- AVAILABLE DATA
· · · · ·

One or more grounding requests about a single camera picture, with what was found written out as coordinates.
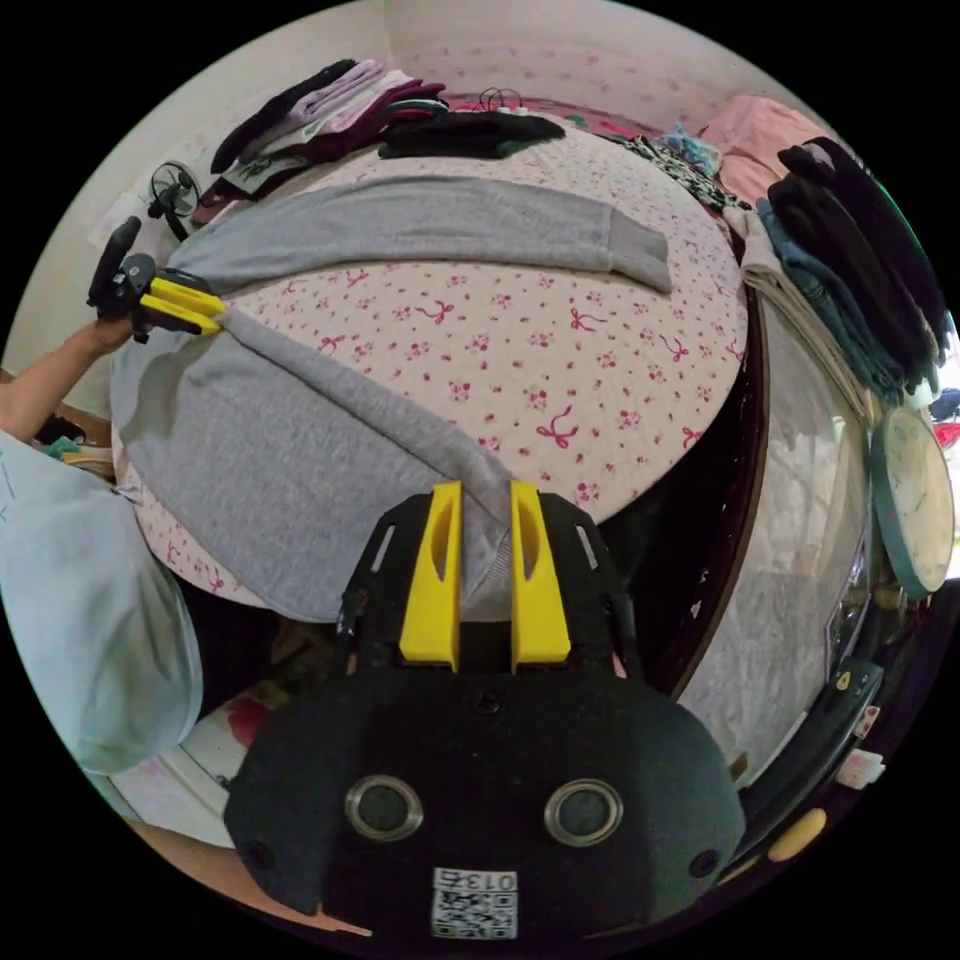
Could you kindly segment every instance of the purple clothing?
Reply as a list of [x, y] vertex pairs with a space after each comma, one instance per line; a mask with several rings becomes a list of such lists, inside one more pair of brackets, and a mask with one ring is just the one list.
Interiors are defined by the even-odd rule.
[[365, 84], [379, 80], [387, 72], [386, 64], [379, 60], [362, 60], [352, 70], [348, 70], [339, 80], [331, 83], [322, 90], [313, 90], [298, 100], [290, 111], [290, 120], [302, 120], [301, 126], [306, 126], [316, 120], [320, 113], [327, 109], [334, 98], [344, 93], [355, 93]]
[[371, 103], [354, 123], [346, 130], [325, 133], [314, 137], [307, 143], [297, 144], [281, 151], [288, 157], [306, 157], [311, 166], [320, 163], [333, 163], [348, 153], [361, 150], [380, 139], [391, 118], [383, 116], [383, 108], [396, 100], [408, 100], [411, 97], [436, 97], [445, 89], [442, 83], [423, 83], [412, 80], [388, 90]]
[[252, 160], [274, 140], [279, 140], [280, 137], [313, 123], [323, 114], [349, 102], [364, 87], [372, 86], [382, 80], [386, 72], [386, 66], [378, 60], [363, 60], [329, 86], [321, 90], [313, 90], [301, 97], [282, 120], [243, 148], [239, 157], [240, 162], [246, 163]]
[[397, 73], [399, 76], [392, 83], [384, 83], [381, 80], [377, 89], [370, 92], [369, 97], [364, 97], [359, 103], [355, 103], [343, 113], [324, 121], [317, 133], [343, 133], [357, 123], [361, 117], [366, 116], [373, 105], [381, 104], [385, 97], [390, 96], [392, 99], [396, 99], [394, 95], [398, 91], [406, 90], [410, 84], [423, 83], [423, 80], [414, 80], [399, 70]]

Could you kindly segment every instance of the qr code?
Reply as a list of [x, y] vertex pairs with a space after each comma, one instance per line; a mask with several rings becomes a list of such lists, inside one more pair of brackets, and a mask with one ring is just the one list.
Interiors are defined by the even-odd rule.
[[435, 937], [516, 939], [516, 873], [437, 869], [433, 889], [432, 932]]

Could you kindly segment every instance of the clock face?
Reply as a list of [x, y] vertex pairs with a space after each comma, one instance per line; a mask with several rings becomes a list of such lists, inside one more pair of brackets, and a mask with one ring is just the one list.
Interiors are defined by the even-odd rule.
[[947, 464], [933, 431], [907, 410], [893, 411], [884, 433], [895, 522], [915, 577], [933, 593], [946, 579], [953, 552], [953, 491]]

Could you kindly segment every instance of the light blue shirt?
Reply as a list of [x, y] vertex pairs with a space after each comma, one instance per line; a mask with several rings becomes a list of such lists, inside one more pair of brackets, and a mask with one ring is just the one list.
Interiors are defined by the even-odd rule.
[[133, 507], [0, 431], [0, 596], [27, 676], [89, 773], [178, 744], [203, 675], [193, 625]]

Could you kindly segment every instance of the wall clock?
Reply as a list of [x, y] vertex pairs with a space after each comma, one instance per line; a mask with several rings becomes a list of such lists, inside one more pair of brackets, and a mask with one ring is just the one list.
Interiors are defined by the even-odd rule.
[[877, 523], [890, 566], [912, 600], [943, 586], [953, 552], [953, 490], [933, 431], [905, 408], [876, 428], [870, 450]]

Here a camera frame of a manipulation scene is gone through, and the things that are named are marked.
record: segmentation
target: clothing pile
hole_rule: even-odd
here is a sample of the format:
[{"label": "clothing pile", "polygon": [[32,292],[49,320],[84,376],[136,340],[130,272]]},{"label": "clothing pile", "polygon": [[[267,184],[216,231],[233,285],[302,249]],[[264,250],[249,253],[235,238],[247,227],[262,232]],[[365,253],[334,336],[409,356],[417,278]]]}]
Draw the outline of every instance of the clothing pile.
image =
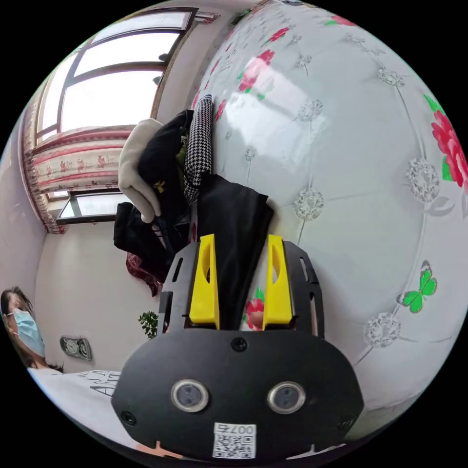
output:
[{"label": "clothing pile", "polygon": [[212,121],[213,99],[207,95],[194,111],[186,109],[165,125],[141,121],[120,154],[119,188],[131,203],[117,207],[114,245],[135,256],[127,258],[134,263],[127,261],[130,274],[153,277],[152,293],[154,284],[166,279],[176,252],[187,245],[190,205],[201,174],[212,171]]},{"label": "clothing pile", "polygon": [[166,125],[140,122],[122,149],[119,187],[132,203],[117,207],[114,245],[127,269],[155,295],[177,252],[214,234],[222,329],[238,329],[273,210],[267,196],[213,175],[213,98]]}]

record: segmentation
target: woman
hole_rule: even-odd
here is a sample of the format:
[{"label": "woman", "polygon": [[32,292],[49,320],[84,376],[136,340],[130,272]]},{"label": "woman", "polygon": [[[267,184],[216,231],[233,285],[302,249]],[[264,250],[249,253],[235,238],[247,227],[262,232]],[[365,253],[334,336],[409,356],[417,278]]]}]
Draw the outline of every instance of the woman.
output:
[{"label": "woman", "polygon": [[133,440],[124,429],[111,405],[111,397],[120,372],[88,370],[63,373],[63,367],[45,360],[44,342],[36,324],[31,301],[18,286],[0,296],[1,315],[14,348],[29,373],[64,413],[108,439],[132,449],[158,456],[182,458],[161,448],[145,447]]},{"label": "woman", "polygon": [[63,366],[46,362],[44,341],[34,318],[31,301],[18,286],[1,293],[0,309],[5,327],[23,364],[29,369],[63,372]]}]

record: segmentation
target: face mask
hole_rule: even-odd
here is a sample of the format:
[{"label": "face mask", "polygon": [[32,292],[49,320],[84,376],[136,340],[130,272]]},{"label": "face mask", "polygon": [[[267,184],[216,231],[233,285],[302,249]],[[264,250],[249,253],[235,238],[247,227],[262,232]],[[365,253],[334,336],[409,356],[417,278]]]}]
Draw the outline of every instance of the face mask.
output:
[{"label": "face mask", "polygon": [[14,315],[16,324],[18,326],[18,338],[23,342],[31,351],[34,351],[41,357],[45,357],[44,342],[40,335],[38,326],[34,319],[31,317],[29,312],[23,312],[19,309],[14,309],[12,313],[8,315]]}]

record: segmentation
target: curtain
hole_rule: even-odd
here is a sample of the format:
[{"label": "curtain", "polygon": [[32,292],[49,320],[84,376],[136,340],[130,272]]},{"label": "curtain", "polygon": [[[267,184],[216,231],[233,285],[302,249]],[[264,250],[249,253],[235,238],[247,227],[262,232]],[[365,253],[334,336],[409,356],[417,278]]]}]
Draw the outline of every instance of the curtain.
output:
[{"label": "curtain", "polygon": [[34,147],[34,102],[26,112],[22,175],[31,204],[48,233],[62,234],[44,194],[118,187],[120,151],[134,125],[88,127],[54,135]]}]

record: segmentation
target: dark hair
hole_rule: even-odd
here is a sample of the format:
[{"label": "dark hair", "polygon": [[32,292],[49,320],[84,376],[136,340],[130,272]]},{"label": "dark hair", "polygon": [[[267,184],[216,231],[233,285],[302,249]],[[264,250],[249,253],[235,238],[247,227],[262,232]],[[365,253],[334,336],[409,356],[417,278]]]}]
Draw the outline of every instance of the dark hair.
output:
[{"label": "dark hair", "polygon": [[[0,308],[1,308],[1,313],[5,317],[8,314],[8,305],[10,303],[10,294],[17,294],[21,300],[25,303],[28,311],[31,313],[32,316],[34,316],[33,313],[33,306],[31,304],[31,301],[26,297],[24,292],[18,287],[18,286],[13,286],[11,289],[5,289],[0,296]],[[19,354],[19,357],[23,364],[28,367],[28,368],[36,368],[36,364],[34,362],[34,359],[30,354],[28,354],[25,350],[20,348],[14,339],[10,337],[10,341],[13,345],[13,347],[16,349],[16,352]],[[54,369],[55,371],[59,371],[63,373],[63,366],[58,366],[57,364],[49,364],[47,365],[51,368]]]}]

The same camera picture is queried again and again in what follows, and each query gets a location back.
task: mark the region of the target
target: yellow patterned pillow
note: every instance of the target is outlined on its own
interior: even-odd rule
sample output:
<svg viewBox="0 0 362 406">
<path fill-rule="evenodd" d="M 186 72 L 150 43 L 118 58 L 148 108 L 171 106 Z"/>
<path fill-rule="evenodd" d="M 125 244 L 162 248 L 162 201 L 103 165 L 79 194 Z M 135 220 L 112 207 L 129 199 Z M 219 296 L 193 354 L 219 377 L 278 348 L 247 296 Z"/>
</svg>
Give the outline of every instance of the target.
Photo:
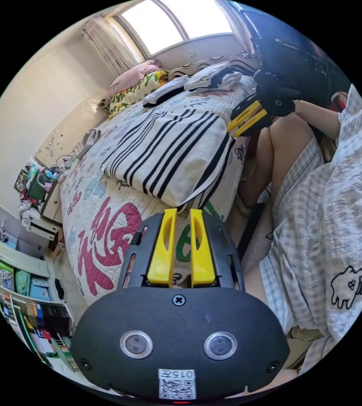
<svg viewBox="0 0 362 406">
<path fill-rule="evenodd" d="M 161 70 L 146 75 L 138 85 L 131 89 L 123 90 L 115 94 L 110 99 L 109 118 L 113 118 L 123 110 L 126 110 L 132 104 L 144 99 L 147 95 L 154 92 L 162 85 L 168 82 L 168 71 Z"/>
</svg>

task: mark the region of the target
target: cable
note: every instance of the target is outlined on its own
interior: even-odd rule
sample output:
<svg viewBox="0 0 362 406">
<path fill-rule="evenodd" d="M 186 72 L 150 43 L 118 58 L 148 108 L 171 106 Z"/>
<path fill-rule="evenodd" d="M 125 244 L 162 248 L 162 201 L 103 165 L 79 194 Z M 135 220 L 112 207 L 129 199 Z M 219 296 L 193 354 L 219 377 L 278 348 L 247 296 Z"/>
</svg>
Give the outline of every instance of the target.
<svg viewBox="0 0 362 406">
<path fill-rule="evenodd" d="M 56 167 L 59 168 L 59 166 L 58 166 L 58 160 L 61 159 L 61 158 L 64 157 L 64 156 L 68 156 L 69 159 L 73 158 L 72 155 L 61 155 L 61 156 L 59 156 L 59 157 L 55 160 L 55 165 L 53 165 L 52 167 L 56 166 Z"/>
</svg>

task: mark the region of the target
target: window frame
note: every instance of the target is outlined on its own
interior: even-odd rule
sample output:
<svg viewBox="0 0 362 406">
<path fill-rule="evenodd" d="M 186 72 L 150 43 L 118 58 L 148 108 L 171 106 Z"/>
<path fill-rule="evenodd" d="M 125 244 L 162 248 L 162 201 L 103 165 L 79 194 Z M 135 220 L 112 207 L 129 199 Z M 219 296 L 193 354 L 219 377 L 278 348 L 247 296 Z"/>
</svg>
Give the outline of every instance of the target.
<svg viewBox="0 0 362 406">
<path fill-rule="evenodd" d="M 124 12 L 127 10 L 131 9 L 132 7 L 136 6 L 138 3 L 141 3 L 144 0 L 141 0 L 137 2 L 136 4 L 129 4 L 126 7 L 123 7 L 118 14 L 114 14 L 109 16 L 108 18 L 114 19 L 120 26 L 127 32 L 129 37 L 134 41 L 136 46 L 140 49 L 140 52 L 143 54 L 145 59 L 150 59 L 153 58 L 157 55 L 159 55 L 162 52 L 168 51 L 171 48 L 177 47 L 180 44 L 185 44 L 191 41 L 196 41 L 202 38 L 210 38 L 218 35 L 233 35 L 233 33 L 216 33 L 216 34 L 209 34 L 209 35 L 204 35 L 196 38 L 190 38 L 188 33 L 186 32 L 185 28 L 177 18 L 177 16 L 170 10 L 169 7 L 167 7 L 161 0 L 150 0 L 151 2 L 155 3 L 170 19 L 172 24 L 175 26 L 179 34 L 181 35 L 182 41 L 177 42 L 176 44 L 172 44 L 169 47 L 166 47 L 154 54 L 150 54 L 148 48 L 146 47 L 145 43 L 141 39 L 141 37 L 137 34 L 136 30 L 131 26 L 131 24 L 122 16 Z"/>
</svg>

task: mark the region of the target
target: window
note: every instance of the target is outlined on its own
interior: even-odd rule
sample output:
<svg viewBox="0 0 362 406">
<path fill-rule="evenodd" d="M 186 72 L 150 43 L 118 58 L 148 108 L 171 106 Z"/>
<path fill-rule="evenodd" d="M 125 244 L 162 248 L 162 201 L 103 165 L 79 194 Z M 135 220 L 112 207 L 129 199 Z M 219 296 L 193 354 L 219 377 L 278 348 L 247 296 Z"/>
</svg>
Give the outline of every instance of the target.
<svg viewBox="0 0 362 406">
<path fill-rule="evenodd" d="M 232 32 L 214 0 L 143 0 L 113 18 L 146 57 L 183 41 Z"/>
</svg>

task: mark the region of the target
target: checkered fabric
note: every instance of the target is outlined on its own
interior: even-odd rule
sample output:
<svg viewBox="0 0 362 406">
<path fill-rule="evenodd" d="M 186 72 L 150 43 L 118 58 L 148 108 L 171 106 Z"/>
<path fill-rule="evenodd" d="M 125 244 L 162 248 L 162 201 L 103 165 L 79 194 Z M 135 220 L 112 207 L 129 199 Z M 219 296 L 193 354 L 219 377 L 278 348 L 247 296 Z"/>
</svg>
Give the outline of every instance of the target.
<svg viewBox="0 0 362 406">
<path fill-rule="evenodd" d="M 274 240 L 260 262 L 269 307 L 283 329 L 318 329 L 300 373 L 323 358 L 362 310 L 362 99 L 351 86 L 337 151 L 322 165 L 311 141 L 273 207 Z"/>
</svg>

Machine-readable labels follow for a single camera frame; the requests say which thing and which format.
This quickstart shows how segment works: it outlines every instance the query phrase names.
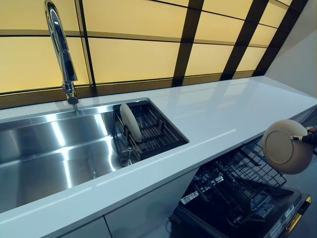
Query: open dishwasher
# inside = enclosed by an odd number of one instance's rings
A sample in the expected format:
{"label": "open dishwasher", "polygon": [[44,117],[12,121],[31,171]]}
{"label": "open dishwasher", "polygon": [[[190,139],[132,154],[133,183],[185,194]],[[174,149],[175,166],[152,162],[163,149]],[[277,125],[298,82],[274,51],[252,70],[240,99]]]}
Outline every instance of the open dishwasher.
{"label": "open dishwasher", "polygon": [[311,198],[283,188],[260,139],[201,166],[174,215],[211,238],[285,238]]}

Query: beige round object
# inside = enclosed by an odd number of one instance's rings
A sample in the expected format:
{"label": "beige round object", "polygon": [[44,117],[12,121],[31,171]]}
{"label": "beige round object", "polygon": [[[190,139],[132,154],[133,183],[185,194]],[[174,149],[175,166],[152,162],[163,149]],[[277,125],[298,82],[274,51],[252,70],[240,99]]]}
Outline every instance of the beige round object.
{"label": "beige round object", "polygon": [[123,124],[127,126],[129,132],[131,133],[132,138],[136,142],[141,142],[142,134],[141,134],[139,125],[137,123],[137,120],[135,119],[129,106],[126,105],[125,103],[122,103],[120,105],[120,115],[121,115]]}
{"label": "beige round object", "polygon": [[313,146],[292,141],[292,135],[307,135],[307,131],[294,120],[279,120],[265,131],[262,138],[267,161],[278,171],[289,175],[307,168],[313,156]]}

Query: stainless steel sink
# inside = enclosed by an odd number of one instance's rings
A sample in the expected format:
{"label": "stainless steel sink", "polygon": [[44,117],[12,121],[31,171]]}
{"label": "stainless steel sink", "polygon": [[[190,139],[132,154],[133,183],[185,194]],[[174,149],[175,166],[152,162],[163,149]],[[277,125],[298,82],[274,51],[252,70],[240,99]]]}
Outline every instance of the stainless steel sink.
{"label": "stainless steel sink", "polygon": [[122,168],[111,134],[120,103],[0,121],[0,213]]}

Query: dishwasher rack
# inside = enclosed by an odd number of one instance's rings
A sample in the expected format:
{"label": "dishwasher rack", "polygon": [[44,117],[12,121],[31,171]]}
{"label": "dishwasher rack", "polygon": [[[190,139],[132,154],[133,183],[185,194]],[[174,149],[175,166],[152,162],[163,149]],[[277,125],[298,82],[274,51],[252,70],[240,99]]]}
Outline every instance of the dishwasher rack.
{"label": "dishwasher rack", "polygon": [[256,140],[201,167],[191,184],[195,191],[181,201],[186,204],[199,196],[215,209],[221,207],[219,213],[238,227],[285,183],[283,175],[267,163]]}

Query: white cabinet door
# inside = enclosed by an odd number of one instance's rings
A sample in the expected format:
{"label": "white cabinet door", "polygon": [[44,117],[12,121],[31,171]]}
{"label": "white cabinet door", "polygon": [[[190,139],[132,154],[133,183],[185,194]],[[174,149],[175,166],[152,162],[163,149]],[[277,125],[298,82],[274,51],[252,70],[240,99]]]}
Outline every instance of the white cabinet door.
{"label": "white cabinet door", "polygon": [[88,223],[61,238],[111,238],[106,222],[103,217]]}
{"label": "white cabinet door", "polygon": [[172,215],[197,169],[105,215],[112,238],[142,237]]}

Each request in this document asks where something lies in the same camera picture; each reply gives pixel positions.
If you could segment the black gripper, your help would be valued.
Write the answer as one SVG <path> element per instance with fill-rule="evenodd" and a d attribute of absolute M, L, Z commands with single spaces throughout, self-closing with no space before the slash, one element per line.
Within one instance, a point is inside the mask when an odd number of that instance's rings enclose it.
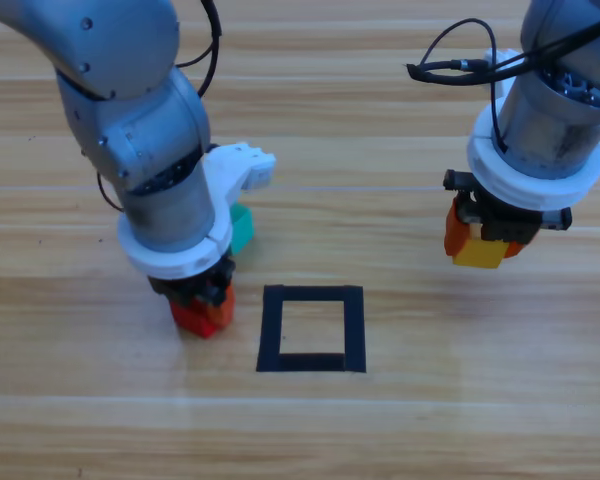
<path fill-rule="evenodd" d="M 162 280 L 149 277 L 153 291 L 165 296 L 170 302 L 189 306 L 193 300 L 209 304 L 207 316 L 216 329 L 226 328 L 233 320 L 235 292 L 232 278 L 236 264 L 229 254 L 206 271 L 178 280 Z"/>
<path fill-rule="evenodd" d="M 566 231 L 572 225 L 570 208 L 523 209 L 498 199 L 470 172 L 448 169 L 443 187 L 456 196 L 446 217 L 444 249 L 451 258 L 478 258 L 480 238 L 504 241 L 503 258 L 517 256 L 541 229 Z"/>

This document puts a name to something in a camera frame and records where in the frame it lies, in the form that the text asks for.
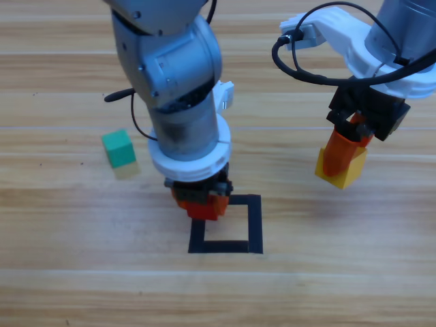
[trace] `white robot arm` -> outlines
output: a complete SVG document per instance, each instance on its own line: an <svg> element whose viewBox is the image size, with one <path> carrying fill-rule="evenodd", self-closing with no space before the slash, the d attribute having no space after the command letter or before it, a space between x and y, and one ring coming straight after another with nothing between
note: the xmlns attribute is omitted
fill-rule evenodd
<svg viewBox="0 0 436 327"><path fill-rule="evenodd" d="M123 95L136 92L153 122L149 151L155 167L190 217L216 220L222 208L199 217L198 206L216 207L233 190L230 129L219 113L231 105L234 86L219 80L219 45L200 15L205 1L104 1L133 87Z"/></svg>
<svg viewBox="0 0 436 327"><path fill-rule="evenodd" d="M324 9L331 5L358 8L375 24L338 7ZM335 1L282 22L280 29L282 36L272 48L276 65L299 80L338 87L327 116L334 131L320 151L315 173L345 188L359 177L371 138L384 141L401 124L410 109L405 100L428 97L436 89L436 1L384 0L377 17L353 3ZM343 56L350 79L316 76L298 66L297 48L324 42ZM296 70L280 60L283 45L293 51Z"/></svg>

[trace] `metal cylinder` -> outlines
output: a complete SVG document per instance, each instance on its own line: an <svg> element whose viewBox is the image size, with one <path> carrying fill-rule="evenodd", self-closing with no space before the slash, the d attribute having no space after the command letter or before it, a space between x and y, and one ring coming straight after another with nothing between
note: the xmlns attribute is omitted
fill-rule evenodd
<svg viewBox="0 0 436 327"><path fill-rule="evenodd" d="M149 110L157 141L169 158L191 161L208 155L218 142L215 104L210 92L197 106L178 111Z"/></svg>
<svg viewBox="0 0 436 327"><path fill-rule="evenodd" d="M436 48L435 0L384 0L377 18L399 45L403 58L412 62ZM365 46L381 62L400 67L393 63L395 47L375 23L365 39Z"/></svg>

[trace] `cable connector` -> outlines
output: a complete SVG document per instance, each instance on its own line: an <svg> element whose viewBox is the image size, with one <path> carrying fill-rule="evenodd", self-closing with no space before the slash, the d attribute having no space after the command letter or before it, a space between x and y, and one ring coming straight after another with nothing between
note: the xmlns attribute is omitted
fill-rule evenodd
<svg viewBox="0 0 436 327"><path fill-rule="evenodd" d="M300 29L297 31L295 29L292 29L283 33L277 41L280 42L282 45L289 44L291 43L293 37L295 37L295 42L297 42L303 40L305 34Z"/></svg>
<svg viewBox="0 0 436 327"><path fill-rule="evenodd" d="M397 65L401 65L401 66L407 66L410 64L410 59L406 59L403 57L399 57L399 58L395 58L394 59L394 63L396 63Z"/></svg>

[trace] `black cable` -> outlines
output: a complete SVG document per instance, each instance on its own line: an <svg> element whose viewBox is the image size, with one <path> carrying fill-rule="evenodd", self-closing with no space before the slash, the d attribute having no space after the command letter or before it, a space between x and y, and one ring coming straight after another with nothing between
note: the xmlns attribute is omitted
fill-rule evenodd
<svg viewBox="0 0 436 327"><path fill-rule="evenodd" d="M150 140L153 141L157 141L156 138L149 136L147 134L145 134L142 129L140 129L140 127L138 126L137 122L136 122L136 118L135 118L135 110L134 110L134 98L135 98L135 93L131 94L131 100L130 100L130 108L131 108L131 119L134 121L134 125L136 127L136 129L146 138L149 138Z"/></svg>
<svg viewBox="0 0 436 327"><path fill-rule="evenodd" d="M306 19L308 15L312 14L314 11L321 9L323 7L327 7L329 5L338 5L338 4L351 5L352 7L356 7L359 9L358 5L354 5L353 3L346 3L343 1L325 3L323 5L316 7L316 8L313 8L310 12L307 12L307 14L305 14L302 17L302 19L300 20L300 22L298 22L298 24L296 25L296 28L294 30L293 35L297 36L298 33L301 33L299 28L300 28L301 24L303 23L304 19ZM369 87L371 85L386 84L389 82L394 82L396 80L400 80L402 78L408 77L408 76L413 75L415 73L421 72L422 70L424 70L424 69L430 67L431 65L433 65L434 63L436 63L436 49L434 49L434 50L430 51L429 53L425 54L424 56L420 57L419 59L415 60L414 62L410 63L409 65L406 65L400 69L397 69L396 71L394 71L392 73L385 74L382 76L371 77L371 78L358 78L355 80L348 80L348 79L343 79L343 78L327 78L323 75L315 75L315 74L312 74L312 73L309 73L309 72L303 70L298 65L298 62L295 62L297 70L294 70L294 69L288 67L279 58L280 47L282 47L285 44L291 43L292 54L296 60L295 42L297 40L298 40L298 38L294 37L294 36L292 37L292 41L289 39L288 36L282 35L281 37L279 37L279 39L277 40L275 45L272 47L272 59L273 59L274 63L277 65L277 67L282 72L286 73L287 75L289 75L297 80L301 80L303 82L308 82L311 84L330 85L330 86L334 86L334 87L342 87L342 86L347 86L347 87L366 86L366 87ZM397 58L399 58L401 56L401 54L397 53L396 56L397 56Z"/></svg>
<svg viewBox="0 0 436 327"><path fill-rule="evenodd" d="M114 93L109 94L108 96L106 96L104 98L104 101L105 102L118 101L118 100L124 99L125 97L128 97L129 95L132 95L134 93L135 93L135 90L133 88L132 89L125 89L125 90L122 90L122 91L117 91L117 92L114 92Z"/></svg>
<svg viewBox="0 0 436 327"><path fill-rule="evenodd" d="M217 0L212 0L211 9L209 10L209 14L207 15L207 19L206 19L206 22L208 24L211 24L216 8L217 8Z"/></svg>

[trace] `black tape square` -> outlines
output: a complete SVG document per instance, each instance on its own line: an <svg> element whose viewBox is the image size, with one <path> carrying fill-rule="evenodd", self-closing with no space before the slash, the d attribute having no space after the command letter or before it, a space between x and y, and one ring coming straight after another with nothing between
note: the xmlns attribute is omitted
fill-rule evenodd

· · · · ·

- THE PROBLEM
The reply should hold exactly the lines above, starting at the line with "Draw the outline of every instance of the clothing" and ending at the line with "Draw the outline of every instance of the face", and no pictures.

- ANSWER SECTION
Draw the outline of every instance of the clothing pile.
image =
output:
[{"label": "clothing pile", "polygon": [[212,121],[213,99],[207,95],[194,111],[186,109],[165,125],[141,121],[120,154],[119,188],[131,203],[117,207],[114,245],[135,256],[127,258],[134,263],[127,261],[130,274],[153,277],[152,293],[154,284],[166,279],[176,252],[187,245],[190,205],[201,174],[212,171]]},{"label": "clothing pile", "polygon": [[166,125],[140,122],[122,149],[119,187],[132,203],[117,207],[114,245],[127,269],[155,295],[177,252],[214,234],[222,329],[238,329],[273,210],[267,196],[213,175],[213,98]]}]

record: segmentation
target: woman
hole_rule: even-odd
here is a sample of the format:
[{"label": "woman", "polygon": [[32,292],[49,320],[84,376],[136,340],[130,272]]},{"label": "woman", "polygon": [[[267,184],[216,231],[233,285],[302,249]],[[264,250],[249,253],[235,238],[247,227],[262,232]],[[365,253],[334,336],[409,356],[417,278]]]}]
Draw the outline of every instance of the woman.
output:
[{"label": "woman", "polygon": [[133,440],[124,429],[111,405],[111,397],[120,372],[88,370],[63,373],[63,367],[45,360],[44,342],[36,324],[31,301],[18,286],[0,296],[1,315],[14,348],[29,373],[64,413],[108,439],[132,449],[158,456],[182,458],[161,448],[145,447]]},{"label": "woman", "polygon": [[63,366],[46,362],[44,341],[34,318],[31,301],[18,286],[1,293],[0,309],[5,327],[23,364],[29,369],[63,372]]}]

record: segmentation
target: face mask
hole_rule: even-odd
here is a sample of the format:
[{"label": "face mask", "polygon": [[32,292],[49,320],[84,376],[136,340],[130,272]]},{"label": "face mask", "polygon": [[[267,184],[216,231],[233,285],[302,249]],[[264,250],[249,253],[235,238],[247,227],[262,232]],[[365,253],[334,336],[409,356],[417,278]]]}]
Draw the outline of every instance of the face mask.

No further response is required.